Source data section start

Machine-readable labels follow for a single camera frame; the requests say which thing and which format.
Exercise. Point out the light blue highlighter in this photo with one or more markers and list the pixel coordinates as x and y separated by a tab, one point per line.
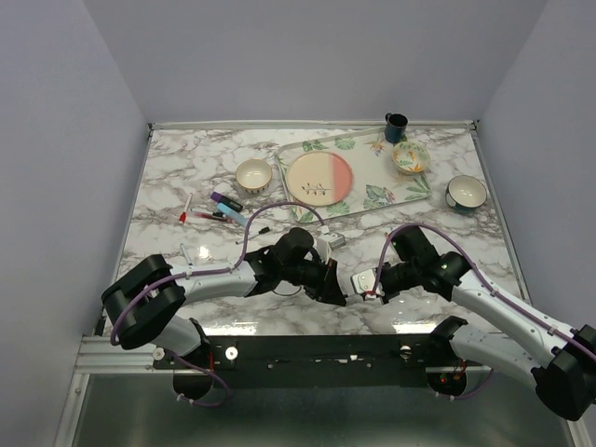
233	215

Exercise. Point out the red cap whiteboard marker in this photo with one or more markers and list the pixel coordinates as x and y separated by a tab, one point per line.
183	215

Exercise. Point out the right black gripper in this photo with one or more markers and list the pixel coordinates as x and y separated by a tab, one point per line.
387	292

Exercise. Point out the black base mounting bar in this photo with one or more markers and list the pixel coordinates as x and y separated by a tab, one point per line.
279	361

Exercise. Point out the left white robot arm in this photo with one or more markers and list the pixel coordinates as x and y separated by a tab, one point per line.
142	305

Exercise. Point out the dark blue mug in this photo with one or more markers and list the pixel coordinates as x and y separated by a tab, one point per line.
396	125

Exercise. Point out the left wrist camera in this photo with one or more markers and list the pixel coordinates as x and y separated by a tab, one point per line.
326	244

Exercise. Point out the blue cap thin marker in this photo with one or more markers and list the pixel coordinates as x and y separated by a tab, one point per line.
186	254

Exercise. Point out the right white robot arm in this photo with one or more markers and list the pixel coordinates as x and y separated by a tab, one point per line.
553	358

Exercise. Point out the teal rimmed white bowl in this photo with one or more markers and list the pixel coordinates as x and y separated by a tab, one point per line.
465	194

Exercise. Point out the cream and pink plate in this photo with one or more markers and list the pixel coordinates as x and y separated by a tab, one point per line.
319	179

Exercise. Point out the floral rectangular serving tray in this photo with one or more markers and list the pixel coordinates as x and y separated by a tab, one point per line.
377	182

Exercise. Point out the purple highlighter black cap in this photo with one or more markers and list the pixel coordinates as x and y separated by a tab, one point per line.
227	201

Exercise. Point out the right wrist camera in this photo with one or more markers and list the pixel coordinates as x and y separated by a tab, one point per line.
362	284

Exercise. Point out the white bowl blue stripes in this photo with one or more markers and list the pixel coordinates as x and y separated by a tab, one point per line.
254	175

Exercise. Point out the floral yellow rimmed bowl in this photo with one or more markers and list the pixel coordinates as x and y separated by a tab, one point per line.
410	157

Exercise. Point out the pink red pen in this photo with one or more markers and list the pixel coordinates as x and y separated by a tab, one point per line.
216	216

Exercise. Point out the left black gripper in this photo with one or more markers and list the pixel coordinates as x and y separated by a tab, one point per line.
326	288

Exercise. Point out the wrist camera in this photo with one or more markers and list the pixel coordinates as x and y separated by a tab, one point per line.
362	284
326	244

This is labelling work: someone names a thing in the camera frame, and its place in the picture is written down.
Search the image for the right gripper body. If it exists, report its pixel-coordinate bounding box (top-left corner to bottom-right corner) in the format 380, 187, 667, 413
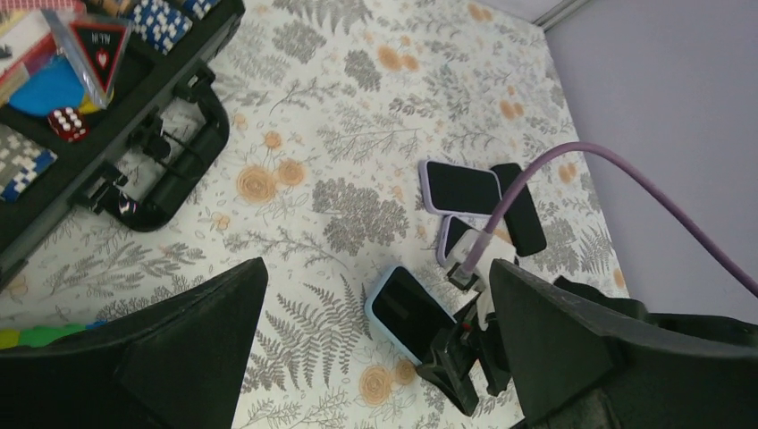
416, 299, 511, 416

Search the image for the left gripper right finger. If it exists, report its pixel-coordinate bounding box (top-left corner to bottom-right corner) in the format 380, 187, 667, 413
489, 260, 757, 428

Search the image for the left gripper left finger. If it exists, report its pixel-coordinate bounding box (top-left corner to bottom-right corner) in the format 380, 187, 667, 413
1, 258, 268, 428

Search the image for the light blue phone case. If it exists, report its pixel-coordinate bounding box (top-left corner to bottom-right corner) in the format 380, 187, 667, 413
363, 264, 459, 367

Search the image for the black phone without case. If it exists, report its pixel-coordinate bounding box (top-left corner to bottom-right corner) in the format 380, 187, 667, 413
491, 163, 547, 257

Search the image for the black poker chip case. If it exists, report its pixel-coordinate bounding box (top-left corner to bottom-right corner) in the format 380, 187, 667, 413
1, 1, 246, 283

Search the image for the red die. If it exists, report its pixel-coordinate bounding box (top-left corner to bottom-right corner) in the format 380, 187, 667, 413
46, 107, 89, 142

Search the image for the floral table mat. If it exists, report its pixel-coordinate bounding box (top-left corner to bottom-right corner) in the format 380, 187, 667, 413
0, 0, 630, 429

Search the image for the triangular card box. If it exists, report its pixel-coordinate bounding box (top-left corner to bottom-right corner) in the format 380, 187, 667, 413
41, 9, 132, 109

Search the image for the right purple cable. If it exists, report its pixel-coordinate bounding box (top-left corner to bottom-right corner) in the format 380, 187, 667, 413
460, 141, 758, 299

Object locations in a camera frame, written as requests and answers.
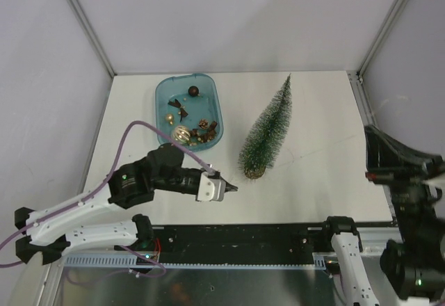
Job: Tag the small green christmas tree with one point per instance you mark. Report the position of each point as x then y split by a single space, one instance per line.
266 137

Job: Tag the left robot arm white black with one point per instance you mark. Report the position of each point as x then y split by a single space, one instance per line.
61 229

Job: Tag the dark brown bauble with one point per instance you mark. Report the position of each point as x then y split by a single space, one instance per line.
193 91

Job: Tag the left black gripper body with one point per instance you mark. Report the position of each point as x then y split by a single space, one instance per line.
217 176

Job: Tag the blue plastic tray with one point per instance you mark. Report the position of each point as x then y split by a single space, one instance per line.
190 101

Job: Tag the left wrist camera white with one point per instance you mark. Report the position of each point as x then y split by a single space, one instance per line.
210 189

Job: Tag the white gold striped bauble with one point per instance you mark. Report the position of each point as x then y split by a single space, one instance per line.
181 134

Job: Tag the small gold bauble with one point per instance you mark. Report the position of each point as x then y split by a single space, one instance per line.
169 118

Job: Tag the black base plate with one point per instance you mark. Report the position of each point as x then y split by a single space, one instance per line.
176 237

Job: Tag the left aluminium frame post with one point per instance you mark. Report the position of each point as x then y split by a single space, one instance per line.
91 35

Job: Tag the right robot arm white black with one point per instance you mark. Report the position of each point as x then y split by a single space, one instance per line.
414 266

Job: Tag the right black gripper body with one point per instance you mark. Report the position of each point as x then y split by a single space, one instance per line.
411 193

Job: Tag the aluminium frame post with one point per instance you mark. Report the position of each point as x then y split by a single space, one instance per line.
91 35
387 25

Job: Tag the right aluminium frame post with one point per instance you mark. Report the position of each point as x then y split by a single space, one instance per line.
387 25

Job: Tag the pine cone ornament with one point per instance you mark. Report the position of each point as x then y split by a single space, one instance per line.
203 124

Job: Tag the brown ribbon pile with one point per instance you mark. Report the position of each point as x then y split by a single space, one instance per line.
204 135

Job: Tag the brown ribbon bow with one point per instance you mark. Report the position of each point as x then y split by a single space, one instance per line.
175 103

Source data section end

- **Problem requirements**
Output the lines above verbatim, images excluded.

- **Output below**
Machine-readable labels follow for a single camera frame; the requests say which thing and which format.
Exercise. Point out the light blue highlighter in this photo with one or more markers and list the pixel coordinates as x and y separated by a tab, one point per line.
233	215

Exercise. Point out the red cap whiteboard marker in this photo with one or more markers and list the pixel coordinates as x and y separated by a tab, one point per line.
183	215

Exercise. Point out the right black gripper in this photo with one or more markers and list the pixel coordinates as x and y separated by a tab, one point per line.
387	292

Exercise. Point out the black base mounting bar in this photo with one or more markers and list the pixel coordinates as x and y separated by a tab, one point per line.
279	361

Exercise. Point out the left white robot arm in this photo with one or more markers and list the pixel coordinates as x and y separated by a tab, one point per line.
142	305

Exercise. Point out the dark blue mug in this photo with one or more markers and list the pixel coordinates as x and y separated by a tab, one point per line.
396	125

Exercise. Point out the left wrist camera in this photo with one or more markers and list the pixel coordinates as x and y separated by a tab, one point per line.
326	244

Exercise. Point out the blue cap thin marker in this photo with one or more markers and list the pixel coordinates as x and y separated by a tab, one point per line.
186	254

Exercise. Point out the right white robot arm in this photo with one or more markers and list the pixel coordinates as x and y separated by a tab, one point per line.
553	358

Exercise. Point out the teal rimmed white bowl in this photo with one or more markers and list the pixel coordinates as x and y separated by a tab, one point per line.
465	194

Exercise. Point out the cream and pink plate in this photo with one or more markers and list the pixel coordinates as x and y separated by a tab, one point per line.
319	179

Exercise. Point out the floral rectangular serving tray in this photo with one or more markers and list the pixel coordinates as x and y separated by a tab, one point per line.
377	182

Exercise. Point out the purple highlighter black cap in this photo with one or more markers and list the pixel coordinates as x and y separated by a tab, one point per line.
227	201

Exercise. Point out the right wrist camera in this photo with one or more markers and list the pixel coordinates as x and y separated by a tab, one point per line.
362	284

Exercise. Point out the white bowl blue stripes in this photo with one or more markers and list the pixel coordinates as x and y separated by a tab, one point per line.
254	175

Exercise. Point out the floral yellow rimmed bowl in this photo with one or more markers and list the pixel coordinates as x and y separated by a tab, one point per line.
410	157

Exercise. Point out the pink red pen in this photo with one or more markers and list the pixel coordinates as x and y separated by a tab, one point per line.
216	216

Exercise. Point out the left black gripper in this photo with one or more markers and list the pixel coordinates as x and y separated by a tab, one point per line.
326	288

Exercise. Point out the wrist camera in this photo with one or more markers and list the pixel coordinates as x and y separated by a tab, one point per line.
362	284
326	244

This is labelling work: someone names a thing in the camera frame, and its place in the picture is written down.
Search the image for the right gripper body. If it exists, report its pixel-coordinate bounding box (top-left corner to bottom-right corner) in the format 380, 187, 667, 413
416, 299, 511, 416

Search the image for the left gripper right finger. If it exists, report its pixel-coordinate bounding box (top-left corner to bottom-right corner) in the format 380, 187, 667, 413
489, 260, 757, 428

Search the image for the left gripper left finger. If it exists, report its pixel-coordinate bounding box (top-left corner to bottom-right corner) in the format 380, 187, 667, 413
1, 258, 268, 428

Search the image for the light blue phone case. If it exists, report its pixel-coordinate bounding box (top-left corner to bottom-right corner) in the format 380, 187, 667, 413
363, 264, 459, 367

Search the image for the black phone without case. If it exists, report its pixel-coordinate bounding box (top-left corner to bottom-right corner) in the format 380, 187, 667, 413
491, 163, 547, 257

Search the image for the black poker chip case. If it exists, report its pixel-coordinate bounding box (top-left corner to bottom-right corner) in the format 380, 187, 667, 413
1, 1, 246, 283

Search the image for the red die. If it exists, report its pixel-coordinate bounding box (top-left corner to bottom-right corner) in the format 380, 187, 667, 413
46, 107, 89, 142

Search the image for the floral table mat. If it exists, report its pixel-coordinate bounding box (top-left corner to bottom-right corner) in the format 380, 187, 667, 413
0, 0, 630, 429

Search the image for the triangular card box. If it exists, report its pixel-coordinate bounding box (top-left corner to bottom-right corner) in the format 380, 187, 667, 413
41, 9, 132, 109

Search the image for the right purple cable. If it exists, report its pixel-coordinate bounding box (top-left corner to bottom-right corner) in the format 380, 187, 667, 413
460, 141, 758, 299

Object locations in a camera frame, written as requests and answers.
Job: Tag the small green christmas tree with one point per instance you mark. Report the position of each point as x then y split by a single space, one instance per line.
266 137

Job: Tag the left robot arm white black with one point per instance you mark. Report the position of each point as x then y split by a single space, one instance per line.
61 229

Job: Tag the dark brown bauble with one point per instance you mark. Report the position of each point as x then y split by a single space, one instance per line.
193 91

Job: Tag the left black gripper body with one point per instance you mark. Report the position of each point as x then y split by a single space, one instance per line.
217 176

Job: Tag the blue plastic tray with one point per instance you mark. Report the position of each point as x then y split by a single space, one instance per line.
190 101

Job: Tag the left wrist camera white with one point per instance you mark. Report the position of each point as x then y split by a single space, one instance per line.
210 189

Job: Tag the white gold striped bauble with one point per instance you mark. Report the position of each point as x then y split by a single space, one instance per line.
181 134

Job: Tag the small gold bauble with one point per instance you mark. Report the position of each point as x then y split by a single space, one instance per line.
169 118

Job: Tag the black base plate with one point per instance you mark. Report the position of each point as x then y split by a single space, one instance per line.
176 237

Job: Tag the left aluminium frame post with one point per instance you mark. Report the position of each point as x then y split by a single space, one instance per line.
91 35

Job: Tag the right robot arm white black with one point per instance you mark. Report the position of each point as x then y split by a single space, one instance per line.
414 266

Job: Tag the right black gripper body with one point per instance you mark. Report the position of each point as x then y split by a single space, one instance per line.
411 193

Job: Tag the aluminium frame post with one point per instance you mark. Report the position of each point as x then y split by a single space, one instance per line.
91 35
387 25

Job: Tag the right aluminium frame post with one point per instance you mark. Report the position of each point as x then y split by a single space, one instance per line.
387 25

Job: Tag the pine cone ornament with one point per instance you mark. Report the position of each point as x then y split by a single space, one instance per line.
203 124

Job: Tag the brown ribbon pile with one point per instance you mark. Report the position of each point as x then y split by a single space, one instance per line.
204 135

Job: Tag the brown ribbon bow with one point per instance you mark. Report the position of each point as x then y split by a single space, one instance per line.
175 103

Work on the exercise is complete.